ARC-GS and ACCS lecture
As of 2023, more than nine million Colombians have secured official recognition as victims of an armed conflict that has lasted decades. The category of ‘victim' is not a mere description of having suffered harm, but a political status and a potential site of power. Good Victims investigates the political as a feminist question. What kind of politics is the politics of victimhood? What does it mean to understand the victim subject as a political subject, and the political subject as shaped through victimhood? Based on in-depth engagement in Colombia, this book and the corresponding talk demonstrate the possibilities of politics through, rather than in opposition to, the status of ‘victim'. Victims do not merely exist; they are also made, not only through acts of violence during war, but also through acts of bureaucratic affirmation in its tenuous aftermath.

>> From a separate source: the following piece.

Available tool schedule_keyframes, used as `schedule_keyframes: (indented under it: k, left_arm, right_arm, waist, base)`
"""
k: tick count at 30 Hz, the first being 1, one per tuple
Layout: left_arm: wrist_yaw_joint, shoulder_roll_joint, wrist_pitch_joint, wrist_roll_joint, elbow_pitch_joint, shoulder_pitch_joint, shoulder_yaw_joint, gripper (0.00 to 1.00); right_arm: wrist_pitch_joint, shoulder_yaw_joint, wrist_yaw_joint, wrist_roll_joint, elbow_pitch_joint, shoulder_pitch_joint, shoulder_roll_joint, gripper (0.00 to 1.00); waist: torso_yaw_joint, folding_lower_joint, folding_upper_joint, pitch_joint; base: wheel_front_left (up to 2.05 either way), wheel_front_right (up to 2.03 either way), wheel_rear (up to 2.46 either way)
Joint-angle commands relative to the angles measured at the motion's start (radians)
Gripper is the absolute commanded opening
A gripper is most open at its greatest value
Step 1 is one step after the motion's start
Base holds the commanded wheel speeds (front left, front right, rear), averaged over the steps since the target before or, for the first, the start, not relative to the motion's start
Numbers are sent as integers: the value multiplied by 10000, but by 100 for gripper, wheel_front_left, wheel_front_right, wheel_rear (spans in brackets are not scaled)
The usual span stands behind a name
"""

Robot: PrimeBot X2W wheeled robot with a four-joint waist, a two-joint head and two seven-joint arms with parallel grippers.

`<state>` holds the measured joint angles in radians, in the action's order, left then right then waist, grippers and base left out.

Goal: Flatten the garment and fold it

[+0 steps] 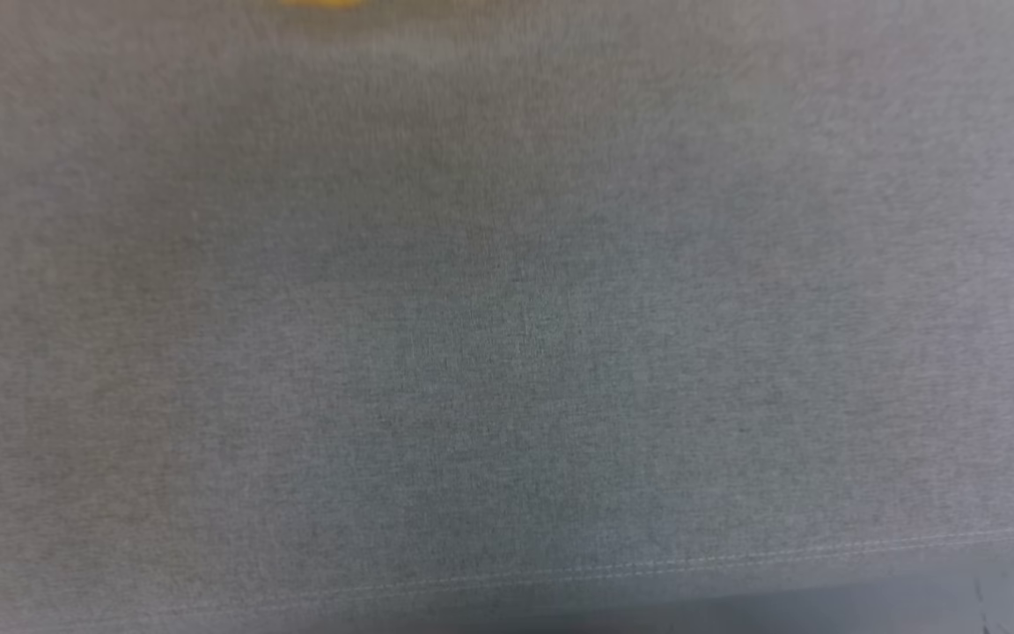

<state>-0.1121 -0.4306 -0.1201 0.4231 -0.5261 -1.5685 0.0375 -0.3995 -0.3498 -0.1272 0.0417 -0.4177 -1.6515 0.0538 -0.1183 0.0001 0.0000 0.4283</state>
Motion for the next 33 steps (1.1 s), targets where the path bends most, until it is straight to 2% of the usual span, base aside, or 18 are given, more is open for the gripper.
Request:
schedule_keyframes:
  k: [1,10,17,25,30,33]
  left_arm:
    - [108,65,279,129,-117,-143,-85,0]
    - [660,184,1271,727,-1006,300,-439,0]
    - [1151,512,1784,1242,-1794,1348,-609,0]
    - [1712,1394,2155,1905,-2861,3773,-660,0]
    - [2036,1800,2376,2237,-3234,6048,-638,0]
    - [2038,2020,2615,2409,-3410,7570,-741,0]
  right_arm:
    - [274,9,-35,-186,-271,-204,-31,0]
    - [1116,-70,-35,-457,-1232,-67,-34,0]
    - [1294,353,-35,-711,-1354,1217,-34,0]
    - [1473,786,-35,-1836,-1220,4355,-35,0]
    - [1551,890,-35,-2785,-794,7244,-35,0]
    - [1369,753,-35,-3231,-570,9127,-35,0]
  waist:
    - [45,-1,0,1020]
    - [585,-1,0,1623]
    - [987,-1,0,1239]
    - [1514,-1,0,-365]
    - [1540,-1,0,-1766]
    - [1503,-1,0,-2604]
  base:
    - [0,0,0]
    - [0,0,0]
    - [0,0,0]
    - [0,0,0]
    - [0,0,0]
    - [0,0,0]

Good Victims shows how victimhood becomes a pillar of reimagining the state, and of bringing a vision of it into being through bureaucratic encounters in the wake of war. Directing feminist curiosity towards how different actors experience, produce, and contest victimhood, Good Victims also sheds light on the ethical and methodological dilemmas that arise when seeking to understand the legacies of transitional justice mechanisms. Finally, this talk will connect Dr Krystalli’s research on victimhood to her current collaborative work with Philipp Schulz on the politics of love and care in the wake of loss. Both victimhood and love are often labelled political – what are those political meanings and how might they offer up different ways to live in the face of loss?
Dr. Roxani Krystalli is a Senior Lecturer (Associate Professor) at the University of St Andrews in Scotland. Her interdisciplinary research and teaching focus on feminist peace and conflict studies, as well as on the politics of nature and place. She is currently the co-Principal Investigator of a research project on the politics of love and care in the wake of violence, ecological loss, and mass grief. This work is funded by the Arts and Humanities Research Council and the German Research Foundation, and unfolds in collaboration with Dr Philipp Schulz. Roxani's first book, Good Victims: The Political as a Feminist Question was published by Oxford University Press in 2024.